Из показаний В. Зускина на суде: «…Когда мы готовились к 30-летию Октября, в три часа ночи, когда все уже разошлись и собирался уходить я, Михоэлс мне сказал — останьтесь. Я остался. Он пригласил меня к себе в кабинет и показал мне театральным жестом Короля Лира место в своем кресле. „Скоро ты будешь сидеть вот на этом месте“. Я ему сказал, что я меньше всего желаю занимать это место. Далее Михоэлс вынимает из кармана анонимное письмо и читает мне. Содержание этого письма: „Жидовская образина, ты больно высоко взлетел, как бы головка не слетела“.

Это было письмо, которое он мне показал и о существовании которого я никому не говорил, даже собственной жене. Михоэлс разорвал письмо и бросил. Это было при мне.

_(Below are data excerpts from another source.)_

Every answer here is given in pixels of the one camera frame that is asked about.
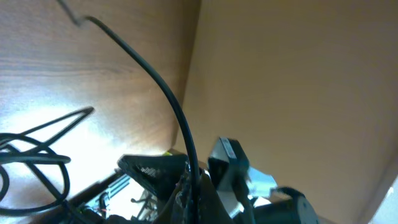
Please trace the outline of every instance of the black device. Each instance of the black device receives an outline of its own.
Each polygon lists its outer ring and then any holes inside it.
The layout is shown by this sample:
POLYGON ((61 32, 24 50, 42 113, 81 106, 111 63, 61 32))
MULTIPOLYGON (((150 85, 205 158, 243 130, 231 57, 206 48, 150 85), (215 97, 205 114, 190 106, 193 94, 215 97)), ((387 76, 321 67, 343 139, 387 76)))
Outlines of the black device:
MULTIPOLYGON (((248 187, 250 175, 248 175, 248 172, 251 168, 249 160, 237 140, 220 138, 217 141, 215 151, 208 160, 210 176, 206 175, 204 170, 199 168, 195 145, 183 111, 162 77, 133 48, 100 20, 92 16, 76 17, 64 1, 58 0, 58 2, 75 25, 79 26, 84 21, 91 21, 96 24, 154 79, 175 112, 187 148, 187 156, 149 157, 125 155, 118 163, 125 174, 118 176, 109 185, 105 185, 104 190, 100 190, 98 194, 89 200, 84 200, 83 203, 69 202, 65 200, 70 190, 65 164, 70 162, 70 158, 57 155, 51 150, 50 145, 89 114, 92 114, 94 108, 84 108, 19 134, 0 133, 0 165, 11 162, 25 163, 56 198, 54 202, 37 208, 0 208, 0 215, 33 215, 54 208, 62 208, 55 214, 55 219, 44 218, 42 222, 54 223, 54 220, 57 220, 56 222, 60 223, 318 224, 318 218, 308 200, 305 199, 303 194, 291 188, 277 189, 289 194, 292 197, 291 199, 261 207, 253 207, 253 204, 248 199, 250 194, 248 187), (81 116, 45 142, 40 142, 27 136, 36 130, 79 114, 81 116), (13 140, 29 142, 35 147, 28 151, 20 152, 11 144, 13 140), (60 167, 64 178, 64 190, 62 193, 52 185, 35 164, 58 165, 60 167), (126 181, 129 177, 126 174, 145 187, 156 198, 156 202, 159 203, 160 206, 156 206, 157 217, 153 220, 139 220, 136 218, 126 220, 117 215, 108 216, 106 214, 106 208, 111 198, 127 186, 126 181), (233 192, 236 200, 243 204, 243 213, 236 215, 232 219, 224 209, 217 190, 233 192)), ((1 166, 0 175, 3 179, 3 186, 0 190, 0 200, 2 200, 9 188, 9 177, 1 166)), ((152 200, 152 196, 148 197, 148 200, 145 199, 145 201, 150 200, 152 200)))

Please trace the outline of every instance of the electronic equipment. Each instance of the electronic equipment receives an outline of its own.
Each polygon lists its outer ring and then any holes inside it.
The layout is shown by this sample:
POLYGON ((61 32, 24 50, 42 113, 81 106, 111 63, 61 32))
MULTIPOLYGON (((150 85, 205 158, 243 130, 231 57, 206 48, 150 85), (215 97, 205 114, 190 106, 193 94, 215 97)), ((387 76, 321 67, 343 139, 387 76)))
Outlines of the electronic equipment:
MULTIPOLYGON (((181 127, 187 155, 172 156, 133 156, 124 155, 120 158, 118 170, 112 181, 100 185, 88 192, 90 197, 80 201, 65 200, 70 182, 65 164, 70 162, 67 156, 57 155, 50 145, 70 131, 94 108, 88 107, 72 112, 46 124, 34 127, 19 134, 0 133, 0 165, 11 162, 23 162, 48 188, 56 198, 54 202, 37 208, 10 209, 0 208, 0 215, 26 216, 54 208, 62 208, 51 217, 44 217, 42 223, 305 223, 319 224, 314 209, 304 194, 289 187, 277 187, 270 175, 265 175, 250 167, 240 143, 235 139, 219 138, 208 159, 207 170, 199 168, 195 145, 183 111, 162 77, 125 41, 109 27, 92 16, 76 17, 64 1, 58 0, 72 22, 79 26, 82 22, 91 21, 112 38, 127 54, 129 54, 159 85, 172 106, 181 127), (65 129, 45 142, 40 142, 27 135, 50 126, 54 123, 80 115, 65 129), (35 147, 20 152, 12 145, 13 140, 29 142, 35 147), (35 164, 58 165, 64 179, 64 190, 59 192, 35 164), (138 217, 127 220, 118 215, 109 215, 108 207, 112 198, 128 187, 130 178, 146 190, 146 195, 132 203, 144 202, 144 212, 138 217), (268 197, 272 192, 282 192, 291 196, 288 200, 255 207, 249 197, 268 197), (243 206, 242 212, 236 212, 235 205, 243 206)), ((0 200, 9 188, 7 172, 0 166, 2 188, 0 200)))

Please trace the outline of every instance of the wooden surface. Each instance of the wooden surface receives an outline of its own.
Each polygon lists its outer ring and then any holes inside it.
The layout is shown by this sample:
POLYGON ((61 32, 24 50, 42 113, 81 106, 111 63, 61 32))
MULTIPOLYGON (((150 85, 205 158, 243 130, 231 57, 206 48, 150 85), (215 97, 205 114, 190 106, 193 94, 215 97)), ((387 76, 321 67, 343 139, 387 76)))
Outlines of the wooden surface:
MULTIPOLYGON (((77 14, 110 26, 182 100, 198 2, 67 2, 77 14)), ((160 154, 172 145, 177 124, 165 96, 99 28, 89 22, 75 27, 56 1, 0 1, 0 132, 19 133, 84 106, 94 106, 94 115, 51 147, 72 159, 69 198, 110 175, 122 154, 160 154)), ((44 141, 64 126, 31 136, 44 141)), ((4 167, 11 189, 0 206, 29 208, 54 200, 23 164, 4 167)), ((58 168, 40 169, 62 190, 58 168)), ((31 220, 0 217, 0 223, 31 220)))

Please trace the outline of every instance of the wall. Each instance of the wall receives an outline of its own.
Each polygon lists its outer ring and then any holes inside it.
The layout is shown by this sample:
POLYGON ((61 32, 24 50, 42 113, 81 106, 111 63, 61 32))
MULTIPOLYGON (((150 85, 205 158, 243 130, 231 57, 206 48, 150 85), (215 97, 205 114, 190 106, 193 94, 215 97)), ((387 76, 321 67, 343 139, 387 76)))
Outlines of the wall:
MULTIPOLYGON (((394 1, 203 1, 183 109, 198 157, 238 139, 252 166, 357 223, 397 148, 394 1)), ((176 149, 184 151, 181 134, 176 149)))

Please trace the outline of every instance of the brown wood panel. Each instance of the brown wood panel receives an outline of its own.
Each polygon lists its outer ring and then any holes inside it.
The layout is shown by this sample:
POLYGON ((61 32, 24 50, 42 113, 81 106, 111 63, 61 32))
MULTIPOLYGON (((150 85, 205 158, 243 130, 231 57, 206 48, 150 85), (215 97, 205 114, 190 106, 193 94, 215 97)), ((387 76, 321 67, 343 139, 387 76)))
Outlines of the brown wood panel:
MULTIPOLYGON (((79 15, 103 20, 182 100, 198 1, 67 2, 79 15)), ((94 115, 52 146, 72 159, 69 198, 110 175, 122 154, 160 154, 175 138, 177 125, 165 96, 95 25, 75 27, 56 1, 0 1, 0 132, 19 133, 84 106, 94 106, 94 115)), ((31 136, 44 141, 63 126, 31 136)), ((4 167, 11 189, 0 206, 29 208, 54 200, 23 164, 4 167)), ((39 167, 63 189, 58 168, 39 167)), ((0 223, 31 220, 0 217, 0 223)))

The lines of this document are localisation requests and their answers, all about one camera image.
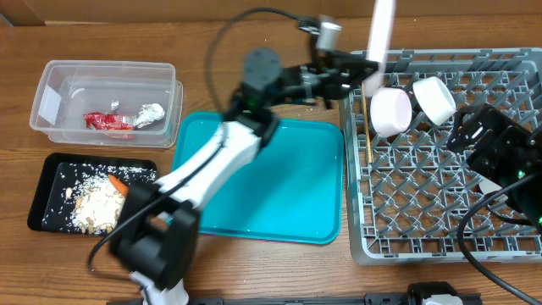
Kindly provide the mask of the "pink plate with peanuts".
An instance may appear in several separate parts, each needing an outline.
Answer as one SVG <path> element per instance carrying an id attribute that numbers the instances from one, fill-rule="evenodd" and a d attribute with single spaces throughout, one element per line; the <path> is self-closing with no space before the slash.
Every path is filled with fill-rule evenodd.
<path id="1" fill-rule="evenodd" d="M 364 82 L 365 95 L 371 97 L 381 86 L 395 20 L 396 0 L 376 0 L 368 39 L 367 60 L 377 62 L 378 70 Z"/>

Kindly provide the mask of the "pink bowl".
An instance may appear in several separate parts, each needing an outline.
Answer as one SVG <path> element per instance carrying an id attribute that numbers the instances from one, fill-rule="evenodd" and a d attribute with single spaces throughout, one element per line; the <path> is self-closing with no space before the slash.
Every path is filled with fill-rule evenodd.
<path id="1" fill-rule="evenodd" d="M 371 98 L 370 120 L 375 132 L 384 137 L 406 131 L 412 121 L 412 104 L 399 88 L 379 88 Z"/>

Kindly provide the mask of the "white bowl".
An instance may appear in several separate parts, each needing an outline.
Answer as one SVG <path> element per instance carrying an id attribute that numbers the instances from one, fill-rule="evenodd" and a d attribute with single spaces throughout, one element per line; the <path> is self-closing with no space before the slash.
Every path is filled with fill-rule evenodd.
<path id="1" fill-rule="evenodd" d="M 440 78 L 431 76 L 416 81 L 412 89 L 420 108 L 433 124 L 444 124 L 456 112 L 456 102 Z"/>

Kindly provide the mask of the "orange carrot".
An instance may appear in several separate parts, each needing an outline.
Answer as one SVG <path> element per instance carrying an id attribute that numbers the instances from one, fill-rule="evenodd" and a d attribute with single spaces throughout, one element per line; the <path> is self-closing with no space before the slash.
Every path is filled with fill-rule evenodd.
<path id="1" fill-rule="evenodd" d="M 119 180 L 114 175 L 108 175 L 108 179 L 116 191 L 123 197 L 127 197 L 129 192 L 129 187 L 125 185 L 121 180 Z"/>

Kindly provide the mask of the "red snack wrapper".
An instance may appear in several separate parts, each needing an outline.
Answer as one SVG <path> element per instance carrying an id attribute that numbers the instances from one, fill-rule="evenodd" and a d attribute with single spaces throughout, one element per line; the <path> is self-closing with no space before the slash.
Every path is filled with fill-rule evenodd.
<path id="1" fill-rule="evenodd" d="M 133 138 L 132 132 L 136 129 L 133 115 L 119 113 L 119 101 L 112 101 L 110 111 L 106 113 L 92 112 L 84 114 L 86 128 L 89 130 L 105 130 L 106 136 L 111 138 Z"/>

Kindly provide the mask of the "white plastic cup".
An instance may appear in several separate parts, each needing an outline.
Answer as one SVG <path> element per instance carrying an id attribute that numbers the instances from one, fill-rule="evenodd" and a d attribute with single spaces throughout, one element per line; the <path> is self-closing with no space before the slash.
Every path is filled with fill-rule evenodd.
<path id="1" fill-rule="evenodd" d="M 491 192 L 499 191 L 501 189 L 501 186 L 494 183 L 492 180 L 489 180 L 486 178 L 483 178 L 479 182 L 478 187 L 483 195 L 487 195 L 487 194 L 490 194 Z"/>

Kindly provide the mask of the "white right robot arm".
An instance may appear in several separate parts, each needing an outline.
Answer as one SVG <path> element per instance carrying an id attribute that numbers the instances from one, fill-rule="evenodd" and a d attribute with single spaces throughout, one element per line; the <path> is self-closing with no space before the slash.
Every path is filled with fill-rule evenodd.
<path id="1" fill-rule="evenodd" d="M 489 104 L 468 106 L 454 114 L 446 146 L 454 153 L 471 149 L 470 170 L 502 188 L 528 178 L 508 192 L 507 205 L 541 230 L 541 129 L 530 131 Z"/>

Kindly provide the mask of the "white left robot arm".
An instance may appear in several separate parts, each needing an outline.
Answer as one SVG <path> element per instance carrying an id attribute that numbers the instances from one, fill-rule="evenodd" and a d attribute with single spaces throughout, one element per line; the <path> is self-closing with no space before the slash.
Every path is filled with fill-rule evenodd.
<path id="1" fill-rule="evenodd" d="M 342 51 L 316 53 L 285 68 L 266 47 L 248 53 L 230 108 L 208 142 L 152 184 L 130 186 L 119 222 L 104 237 L 140 287 L 140 304 L 187 304 L 183 279 L 196 250 L 202 210 L 222 185 L 270 143 L 279 118 L 271 107 L 312 97 L 339 100 L 380 72 L 382 62 Z"/>

Вот как было дело до 1948 года».

* * *

На заседании Комитета по сталинским премиям 5 января 1948 года Михоэлс сообщил: «…В Минск я выезжаю с академиком Волгиным». 6 января шли разговоры о том, что в Минск с Михоэлсом поедет Р. Симонов, а 7-го с ним поехал В. Голубов.

Почему так внезапно менялись решения? Поговаривали, что Р. Н. Симонову не поехать в Минск помогли высокопоставленные друзья (А. И. Микоян). Кандидатура Волгина отпала сама по себе, так как наиболее подходящим спутником Михоэлса в этой поездке мог быть только Голубов-Потапов. Тогда это решение казалось непонятным: Голубов не был театральным критиком в буквальном смысле этого слова. В 1937 году в газете «Советское искусство» была опубликована его статья «Прошлое и настоящее ГОСЕТа», далеко не уважительная по отношению к Михоэлсу, к театру, несправедливо беспощадная к Шагалу: «Помните замысловатую роспись в фойе театра? Его вычурные панно?» После этой статьи, говорят, Михоэлс с Голубовым не общался, но тех, кто искал Михоэлсу попутчика, это, видимо, не смущало. Сегодня, когда опубликована книга А. Борщаговского «Обвиняется кровь», стало ясно — Голубов-Потапов был внештатным сотрудником МГБ.

Из театра 7 января 1948 года Михоэлс уходил очень медленно, как бы нехотя…

В 15 часов к нему в кабинет зашел актер Д. Л. Чечик и сказал:

— Анастасия Павловна решила, что домой до отъезда вы уже не зайдете, и передала вам билет и деньги на поездку.

— Действительно, я многое не успел сделать.

— Вы же не навеки уезжаете, Соломон Михайлович, — с улыбкой сказал Чечик.

— Не знаю, не знаю! А Маня Котлярова в театре? Пригласите ее ко мне.

Мария Ефимовна Котлярова так рассказывала об этой встрече:

«Приглашение было для меня неожиданным. Я вошла в кабинет Михоэлса. Он был чем-то очень взволнован.

— Мария, вы не напомнили мне о письме в исполком, я уеду, не выполнив своего обещания, и вы останетесь без жилья.